To be honest, my first screening of Yippee made me extremely uncomfortable. Thousands of men in white kitels (robes) and black streimels (fur hats) parading around, forcing themselves on a local population of skeptical blond Ukrainians—what to make of all of this? So I called Josh Shanes, the professor Spertus has chosen to lead their Sept. 9 Q&A.

Shanes told me to think of Yippee as a “video Blog.” “It is not about the history of Hasidism,” he warned. So I watched Yippee again, and it all started to make sense. On this personal guided tour, to counterpoint core scenes of masses of men in yarmulkes and kippot, Mazursky adds footage from Munich (where friendly German street vendors have lots of hats for sale too). He throws down a challenge: What is the difference?

For all the talk of religious ecstasy, there’s also deliberate defiance underlying all of this. Reb Nachman was born in Medzhybizh, Ukraine in 1772, just four years after an event known as The Massacre of Uman. “There is no question in my mind that Reb Nachman chose to be buried in Uman as a way of elevating the souls of the dead,” Shanes said. And in one of Yippee’s final moments, someone does tell Mazursky: “We are dancing on the graves of martyrs.” Those Ukrainian policemen hired by Jewish organizations to protect the pilgrims, who were their grandfathers?

I predict that the Q&A after the Spertus screening of Yippee on Sunday afternoon Sept. 9 will have everyone on their toes! For tickets, visit www.spertus.edu.

World Music Festival Chicago

 Paul Mazursky was born in Brooklyn in 1930. Daniel Kahn was born in Detroit in 1978. No, Mazursky and Kahn are not related, but they do share a playfully subversive sensibility across the generations. In 2005, Kahn moved to Berlin where he became a member of the suddenly exploding European Klezmer scene. He now travels constantly from continent to continent fronting a band called “The Painted Bird” (a wink and a nod to Jerzy Kosinski’s controversial Holocaust novel).

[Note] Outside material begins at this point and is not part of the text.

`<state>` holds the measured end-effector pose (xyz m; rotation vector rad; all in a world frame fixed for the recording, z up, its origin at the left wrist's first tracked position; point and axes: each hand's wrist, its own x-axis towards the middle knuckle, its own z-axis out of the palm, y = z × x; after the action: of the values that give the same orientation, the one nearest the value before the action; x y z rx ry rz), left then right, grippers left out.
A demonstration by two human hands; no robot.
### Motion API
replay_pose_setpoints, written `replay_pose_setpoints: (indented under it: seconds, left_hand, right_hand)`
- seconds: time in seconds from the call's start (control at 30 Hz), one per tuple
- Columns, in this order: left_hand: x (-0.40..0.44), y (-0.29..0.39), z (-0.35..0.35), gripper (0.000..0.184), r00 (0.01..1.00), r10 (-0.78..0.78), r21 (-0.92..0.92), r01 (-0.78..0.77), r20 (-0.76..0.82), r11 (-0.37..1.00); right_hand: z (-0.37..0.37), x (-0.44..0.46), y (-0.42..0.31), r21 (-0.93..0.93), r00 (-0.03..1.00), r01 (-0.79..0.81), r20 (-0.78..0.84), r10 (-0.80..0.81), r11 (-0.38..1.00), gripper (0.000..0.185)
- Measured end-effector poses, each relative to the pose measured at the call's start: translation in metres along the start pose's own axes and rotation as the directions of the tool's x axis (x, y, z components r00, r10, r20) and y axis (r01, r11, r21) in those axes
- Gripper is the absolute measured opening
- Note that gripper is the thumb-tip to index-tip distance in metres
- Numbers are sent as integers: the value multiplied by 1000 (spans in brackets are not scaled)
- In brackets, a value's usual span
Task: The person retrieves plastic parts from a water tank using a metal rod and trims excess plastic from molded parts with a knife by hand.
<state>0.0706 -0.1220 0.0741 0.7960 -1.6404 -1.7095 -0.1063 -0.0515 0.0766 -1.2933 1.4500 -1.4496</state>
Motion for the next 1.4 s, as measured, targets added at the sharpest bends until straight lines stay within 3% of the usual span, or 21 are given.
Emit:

Kahn performed last year at a party sponsored by the Chicago YIVO Society. His style is the epitome of anti-nostalgia, described on his website as “Yiddish Punk Cabaret.” See for yourself at one of two programs on this year’s World Music Festival Chicago schedule: Sunday evening Sept. 23 at Martyrs’ Pub on North Lincoln Avenue, or Monday afternoon Sept. 24 at the Chicago Culture Center on Michigan and Randolph.

For complete details, visit http://ExploreChicago.org and enter “Daniel Kahn” in the search field.

Tzivi’s DVD Collection

Way back in February, communicating my concerns about Kenneth Lonergan’s new film Margaret, I wrote: “Even giving Lonergan the benefit of the doubt and assuming much was lost in the editing process [from the director’s cut down to the much shorter theatrical version], rarely have I seen such despicable caricatures of Jewish women on screen.”

Margaret is now available as a twin set: the first disc is a Blu-Ray called “Theatrical Version” with a 150 minute runtime, and the second disc is a DVD called “Extended Cut” with a 186 minute runtime.

I still don’t understand all the hype about this film, but if you decide to watch it then I definitely recommend you invest your time in the full “Extended Cut.” Some vital connective tissue was missing in the “Theatrical Version” I saw first, and once restored, multiple plot elements make a lot more sense, and the narrative as a whole unfolds as a much more sympathetic mother/daughter story.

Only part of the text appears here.